I did pick up 2 foot leg extensions for the EZ-Up to extend the height. Unfortunately they were designed for another model so I had to drill another two holes in the foot pads. They fit now, but the EZ-Up construction is sloppy enough that the foot pads on the tent legs are not perfectly level and a couple of the leg extensions angle out by about 2-3 inches at the bottom. It looks wonky to say the least. That particular booth gets oriented so the wonky legs are at the rear to keep from getting noticed. The leg extensions stay on, but it makes it harder to get the top put on. I use a painter pole to raise the top up over the legs so that's managable.

People have epoxied the pins into both panel and extension to create a single unit.
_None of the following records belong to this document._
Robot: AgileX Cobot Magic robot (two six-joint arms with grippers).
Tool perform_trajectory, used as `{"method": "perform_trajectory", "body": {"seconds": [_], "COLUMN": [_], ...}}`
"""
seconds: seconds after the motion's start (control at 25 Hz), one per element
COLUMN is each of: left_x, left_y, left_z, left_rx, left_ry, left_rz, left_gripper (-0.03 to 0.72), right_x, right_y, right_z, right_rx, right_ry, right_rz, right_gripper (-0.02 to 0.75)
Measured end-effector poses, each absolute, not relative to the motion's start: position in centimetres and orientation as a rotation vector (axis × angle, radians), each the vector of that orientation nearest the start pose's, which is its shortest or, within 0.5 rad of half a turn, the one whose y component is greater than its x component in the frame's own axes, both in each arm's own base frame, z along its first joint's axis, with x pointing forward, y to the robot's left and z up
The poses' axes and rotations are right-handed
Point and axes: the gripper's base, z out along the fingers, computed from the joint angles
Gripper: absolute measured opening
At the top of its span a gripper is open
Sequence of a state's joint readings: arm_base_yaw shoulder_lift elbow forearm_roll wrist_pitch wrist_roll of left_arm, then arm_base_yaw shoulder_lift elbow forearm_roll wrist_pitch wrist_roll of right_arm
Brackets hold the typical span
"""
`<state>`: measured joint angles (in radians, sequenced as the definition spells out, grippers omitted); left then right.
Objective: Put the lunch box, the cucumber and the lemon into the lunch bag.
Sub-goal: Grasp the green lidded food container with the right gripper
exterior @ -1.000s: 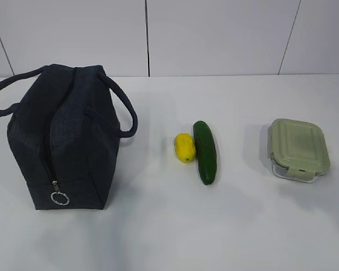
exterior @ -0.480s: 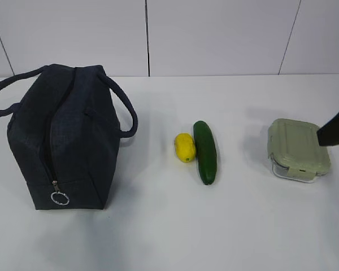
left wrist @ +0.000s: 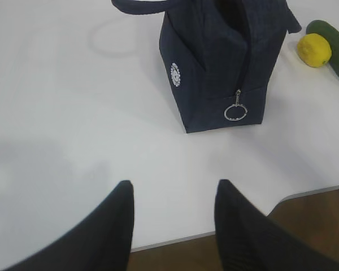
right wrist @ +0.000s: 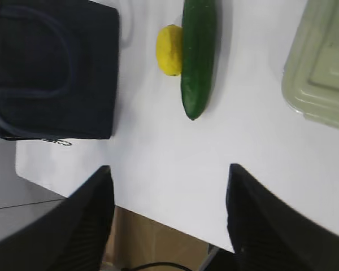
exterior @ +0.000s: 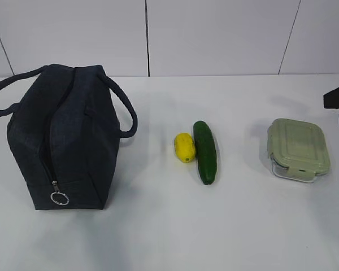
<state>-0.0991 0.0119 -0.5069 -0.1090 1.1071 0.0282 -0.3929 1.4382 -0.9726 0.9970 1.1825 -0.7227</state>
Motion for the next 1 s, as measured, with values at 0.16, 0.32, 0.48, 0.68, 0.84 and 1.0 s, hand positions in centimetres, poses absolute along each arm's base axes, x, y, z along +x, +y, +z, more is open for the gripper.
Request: {"method": "perform_trajectory", "body": {"seconds": [0.16, 0.32, 0.48, 0.68, 0.84, 1.0], "left_x": [-0.7, -0.7, -0.7, -0.7, -0.7, -0.7], "left_y": [-0.8, -0.8, -0.8, -0.8, -0.8, -0.8], "left_z": [27.6, 27.6, 27.6, 27.6, 27.6, 27.6], "left_rx": [0.141, 0.141, 0.141, 0.141, 0.141, 0.141], "left_ry": [2.091, 2.091, 2.091, 2.091, 2.091, 2.091], "left_rz": [-0.174, -0.174, -0.174, -0.174, -0.174, -0.174], "left_gripper": [0.321, 0.321, 0.321, 0.321, 0.321, 0.321], "right_x": [27.6, 28.3, 28.9, 29.7, 29.9, 30.2], "right_y": [-5.5, -7.5, -9.1, -10.2, -10.5, -10.8], "right_z": [26.6, 24.4, 21.7, 19.9, 19.8, 20.0], "right_rx": [0.131, 0.175, 0.232, 0.278, 0.290, 0.292], "right_ry": [2.384, 2.394, 2.414, 2.426, 2.425, 2.417], "right_rz": [1.068, 1.079, 1.114, 1.076, 1.035, 0.995], "right_gripper": [0.467, 0.467, 0.468, 0.468, 0.468, 0.472]}}
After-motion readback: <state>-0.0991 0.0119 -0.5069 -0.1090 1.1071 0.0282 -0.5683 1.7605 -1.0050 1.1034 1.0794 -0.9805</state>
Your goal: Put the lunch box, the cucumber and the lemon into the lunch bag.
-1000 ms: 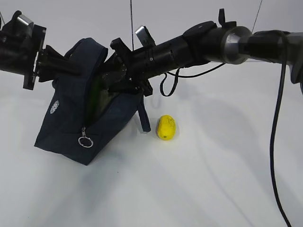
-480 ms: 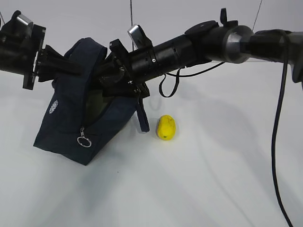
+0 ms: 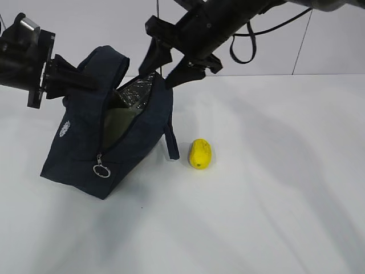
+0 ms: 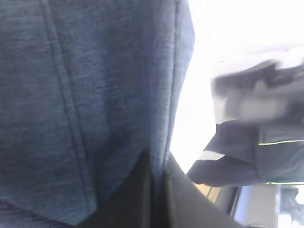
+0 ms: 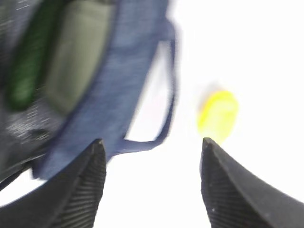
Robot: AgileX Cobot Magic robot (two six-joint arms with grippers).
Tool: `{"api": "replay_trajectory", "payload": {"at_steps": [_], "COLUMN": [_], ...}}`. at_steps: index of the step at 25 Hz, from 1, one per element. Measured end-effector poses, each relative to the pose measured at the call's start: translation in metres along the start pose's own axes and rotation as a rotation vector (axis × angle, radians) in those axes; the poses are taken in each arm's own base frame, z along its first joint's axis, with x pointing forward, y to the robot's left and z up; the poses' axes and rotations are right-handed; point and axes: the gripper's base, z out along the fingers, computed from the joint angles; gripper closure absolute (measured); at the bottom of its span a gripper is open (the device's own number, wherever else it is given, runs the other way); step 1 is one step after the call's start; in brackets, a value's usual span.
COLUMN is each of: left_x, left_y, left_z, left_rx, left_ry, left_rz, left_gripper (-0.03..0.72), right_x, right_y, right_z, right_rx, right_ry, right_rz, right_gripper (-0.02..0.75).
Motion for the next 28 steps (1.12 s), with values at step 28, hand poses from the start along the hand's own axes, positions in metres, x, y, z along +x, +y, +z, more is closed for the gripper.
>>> {"api": "replay_trajectory", "payload": {"at_steps": [28], "left_x": [0.005], "left_y": [0.016], "left_z": [-0.01], "left_rx": [-0.128], "left_ry": [0.067], "left_rz": [0.051], "left_gripper": [0.695], "right_x": [0.015], "right_y": [-0.008], "right_z": [-0.015], "right_rx": [0.612], "right_ry": [0.023], "right_rz": [0.063], "right_gripper": [0.265]}}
Use zip ties to connect panels at the pins. Works better than the Velcro.
I think that's the way to go, thanks!

Aside from the wonkiness, how are the ez up leg extensions working out? Bascially, are they sturdy and safe. I have an ez-up, but switched to a Trimline a couple of years ago, in part for the height. However, the Trimline is a bear to setup for one person, so I was thinking of going back to my ex up witht he extenders.

thanks.

John

The leg extensions worked out fine, and I'll still use that set up for one day shows. With a little shimming using pop can metal the legs could be straightened out. The problem is getting side tarps to fit and I didn't realize that Fred's Canopies has decent affordable side tarps. All my old side tarps were flaking apart from age.